The Dealmaker: Lessons from a life in private equity
Author: Guy Hands
Publisher: Penguin Random House
Pages: 350
Pages: 350
Price: Rs 650
How do private-equity (PE) investors strike those headline-grabbing deals and earn eye-popping amounts? If you are curious to learn the secrets of these financial alchemists, here is your chance to do so from the very best—Guy Hands, founder of Terra Firma, at one time among the world’s top PE firms.
At the very start of his schooling, Mr Hands encountered difficulties in reading and spelling and was found to be dyslexic. When people read, the words signify something. For dyslexics the written word is like a secret code that they struggle to interpret. Thankfully, he possessed a gift for numbers that compensated for his struggles with languages.
While at college, Mr Hand set up a business that sold artwork door to door. One misstep, however, left him with a crushing debt. As he wondered how he could find a high-paying job, his college counsellor pointed him towards Goldman Sachs. Despite his poor grades, he landed a job in London in the fixed-income division.
In 1990, he pulled off one of the earliest deals securitising low-credit quality bonds. While at Goldman Sachs, Mr Hands realised that management teams of many traditional companies were inefficient in utilising capital. He was convinced there was a lot of money to be made by restructuring such companies. Thus began his pivot towards PE investing. When his superiors at Goldman Sachs showed their reluctance to provide him with the capital for such deals, he joined Nomura and in December 1994 set up a London-headquartered division called the Principal Finance Group (PFG).
Mr Hands describes some of his early deals, which reflect the essence of his approach. One of the earliest involved buying a pub chain called Phoenix Inns. His team visited hundreds of pubs, understood the changing demographics and client needs, after which they reviewed the business plan of each pub. While the pubs enjoyed a low valuation on the basis of their beer sales, many were sitting on valuable real estate. By selling off the pubs that could not be turned around, Mr Hands gathered enough money to repay Nomura’s investment. He sold the restructured, and much improved, business a few years later at a handsome profit. A key point Mr Hands makes is that every deal that he and his team scrutinised in granular detail before buying went well. Those where he took shortcuts were the ones that went awry.

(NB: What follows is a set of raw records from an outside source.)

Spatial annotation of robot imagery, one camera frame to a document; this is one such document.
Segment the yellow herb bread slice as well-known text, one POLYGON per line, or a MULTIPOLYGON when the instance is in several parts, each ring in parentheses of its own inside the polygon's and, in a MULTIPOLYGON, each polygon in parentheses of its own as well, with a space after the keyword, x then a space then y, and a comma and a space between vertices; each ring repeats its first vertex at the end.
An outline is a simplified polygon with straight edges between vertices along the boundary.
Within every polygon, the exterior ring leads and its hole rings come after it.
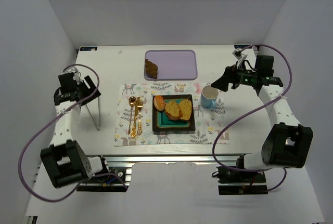
POLYGON ((182 112, 182 116, 181 116, 181 120, 182 121, 189 121, 191 114, 192 114, 192 102, 189 99, 184 99, 182 100, 179 104, 178 104, 181 112, 182 112))

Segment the silver metal tongs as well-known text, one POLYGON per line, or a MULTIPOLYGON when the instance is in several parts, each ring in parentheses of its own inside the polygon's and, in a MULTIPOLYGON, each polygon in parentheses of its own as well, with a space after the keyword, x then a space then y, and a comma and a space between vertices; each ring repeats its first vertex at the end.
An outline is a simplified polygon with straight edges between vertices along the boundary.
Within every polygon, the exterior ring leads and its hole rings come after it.
POLYGON ((92 78, 87 75, 84 77, 84 83, 87 87, 86 93, 90 96, 87 100, 84 101, 84 105, 88 110, 88 113, 95 125, 97 131, 101 130, 101 116, 100 116, 100 96, 101 93, 96 87, 92 78))

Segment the crusty yellow bread slice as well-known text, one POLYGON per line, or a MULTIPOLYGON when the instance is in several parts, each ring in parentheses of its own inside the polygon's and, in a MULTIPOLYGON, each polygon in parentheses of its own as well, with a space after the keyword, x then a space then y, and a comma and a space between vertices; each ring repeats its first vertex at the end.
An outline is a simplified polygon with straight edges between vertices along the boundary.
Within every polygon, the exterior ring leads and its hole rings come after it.
POLYGON ((164 112, 166 116, 172 121, 177 121, 182 117, 181 109, 174 100, 171 100, 166 103, 164 112))

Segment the small orange round bun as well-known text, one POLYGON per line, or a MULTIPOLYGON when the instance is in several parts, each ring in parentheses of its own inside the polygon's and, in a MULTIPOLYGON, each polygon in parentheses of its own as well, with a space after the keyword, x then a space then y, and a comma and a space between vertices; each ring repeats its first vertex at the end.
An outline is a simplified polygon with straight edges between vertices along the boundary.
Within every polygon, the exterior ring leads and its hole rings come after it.
POLYGON ((161 95, 154 97, 153 104, 158 111, 163 111, 165 108, 165 100, 161 95))

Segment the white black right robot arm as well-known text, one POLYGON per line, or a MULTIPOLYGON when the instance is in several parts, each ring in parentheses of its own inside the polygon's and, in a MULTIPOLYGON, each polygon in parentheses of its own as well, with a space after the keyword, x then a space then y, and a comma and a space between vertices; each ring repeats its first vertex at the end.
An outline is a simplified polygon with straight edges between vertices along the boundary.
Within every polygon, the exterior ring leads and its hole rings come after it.
POLYGON ((226 67, 223 75, 212 83, 221 91, 236 89, 239 85, 251 86, 266 109, 272 126, 260 151, 241 155, 236 166, 239 172, 259 172, 274 167, 302 168, 313 139, 310 127, 303 126, 294 116, 282 80, 275 77, 273 56, 258 55, 253 70, 238 61, 226 67))

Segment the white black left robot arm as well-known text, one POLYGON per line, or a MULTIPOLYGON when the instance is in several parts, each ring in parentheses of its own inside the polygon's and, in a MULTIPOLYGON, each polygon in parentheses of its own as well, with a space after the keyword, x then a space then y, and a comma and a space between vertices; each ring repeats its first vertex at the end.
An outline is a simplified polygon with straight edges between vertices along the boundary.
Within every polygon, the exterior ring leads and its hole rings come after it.
POLYGON ((87 181, 94 175, 108 173, 107 162, 101 155, 88 157, 76 140, 82 106, 101 93, 89 76, 72 68, 58 76, 60 87, 54 94, 57 116, 50 146, 41 151, 42 163, 55 188, 87 181))

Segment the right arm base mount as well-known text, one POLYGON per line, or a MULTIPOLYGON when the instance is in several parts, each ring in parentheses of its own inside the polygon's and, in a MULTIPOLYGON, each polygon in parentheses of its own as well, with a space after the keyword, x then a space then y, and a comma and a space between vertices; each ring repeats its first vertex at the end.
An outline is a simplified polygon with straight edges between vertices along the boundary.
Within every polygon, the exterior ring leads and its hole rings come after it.
POLYGON ((212 177, 218 181, 219 195, 264 195, 268 194, 264 174, 245 173, 217 167, 212 177))

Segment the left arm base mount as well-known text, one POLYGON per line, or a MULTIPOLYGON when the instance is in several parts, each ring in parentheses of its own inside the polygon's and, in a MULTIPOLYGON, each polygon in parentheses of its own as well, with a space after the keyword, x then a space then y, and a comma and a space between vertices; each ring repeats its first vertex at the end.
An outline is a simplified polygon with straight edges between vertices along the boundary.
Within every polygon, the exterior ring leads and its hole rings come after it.
POLYGON ((131 181, 132 168, 109 167, 111 175, 92 178, 81 183, 77 192, 126 192, 131 181))

In the chapter titled “Maths maketh the money”, Mr Hands elaborates on his methods. Doing a leveraged buyout, he says, is akin to buying a house on loan, except that here a company serves as the collateral. He says if you can ensure that the bank’s interest cost is lower than the return on your investment, you can make a great deal of money. For that to happen, the purchase price must be right. Mr Hands would often securitise the cash flows of the entities he took over. The money so generated paid for the purchase. Mergers and acquisitions are a powerful tool in the PE investor’s arsenal. For instance, consider the merger of two businesses trading at a similar multiple. The merged entity commands a higher multiple since larger businesses are deemed to be safer.

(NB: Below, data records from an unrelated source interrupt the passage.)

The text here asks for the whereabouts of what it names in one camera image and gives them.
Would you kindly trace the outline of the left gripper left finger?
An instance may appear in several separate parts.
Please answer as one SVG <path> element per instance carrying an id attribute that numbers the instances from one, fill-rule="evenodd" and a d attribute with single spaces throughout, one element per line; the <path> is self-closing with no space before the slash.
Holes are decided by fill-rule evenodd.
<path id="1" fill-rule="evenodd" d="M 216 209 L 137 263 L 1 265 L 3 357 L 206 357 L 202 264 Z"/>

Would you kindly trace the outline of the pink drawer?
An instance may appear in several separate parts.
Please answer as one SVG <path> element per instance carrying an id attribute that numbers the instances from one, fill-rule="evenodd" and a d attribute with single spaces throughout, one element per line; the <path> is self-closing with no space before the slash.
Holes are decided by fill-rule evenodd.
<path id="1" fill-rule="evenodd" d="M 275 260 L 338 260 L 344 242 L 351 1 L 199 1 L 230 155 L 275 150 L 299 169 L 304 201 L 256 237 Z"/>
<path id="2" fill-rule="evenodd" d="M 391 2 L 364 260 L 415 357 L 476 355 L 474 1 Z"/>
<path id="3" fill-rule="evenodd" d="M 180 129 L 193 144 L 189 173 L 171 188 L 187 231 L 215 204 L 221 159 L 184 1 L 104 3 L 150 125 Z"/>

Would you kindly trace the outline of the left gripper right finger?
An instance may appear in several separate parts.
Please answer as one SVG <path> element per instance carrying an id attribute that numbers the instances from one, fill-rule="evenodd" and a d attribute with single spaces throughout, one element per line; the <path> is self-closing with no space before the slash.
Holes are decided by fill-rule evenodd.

In 2000, Mr Hands set up his own PE firm, Terra Firma. He next dwells on the herculean challenges a new firm faces in raising money from sceptical institutional investors. But Mr Hands persisted and the money came in. In the initial years, his funds did very well. But then he goofed up on the purchase of the music company EMI. A lot of money had come in, so he was impatient to deploy even though valuations were elevated. He alleges he was misled by his investment banker, Citigroup, into believing there was another bidder in the fray, which led him to bid at a high price. He committed money from two of his funds to the deal, leading to high concentration risk. He also took a massive loan from Citigroup to fund the purchase. And since EMI was a publicly-listed company, his team was unable to do the in-depth due diligence they normally carried out when purchasing a private company.
To make matters worse, the 2008 financial crisis hit. All banks, including Citigroup, sustained massive losses. According to Mr Hands, Citigroup did not allow him enough time to restructure EMI, even though he says a turnaround was underway. Instead, it took control of EMI and sold it.
Instead of cutting his losses, Mr Hands chose to engage in a costly, long-drawn court battle with Citigroup, which he ultimately lost. Though it was a devastating blow, he survived, but was no longer in the same league as earlier.
Those keen to learn about the highs and lows of the unforgiving world of PE investing will find Mr Hands’ autobiography unputdownable.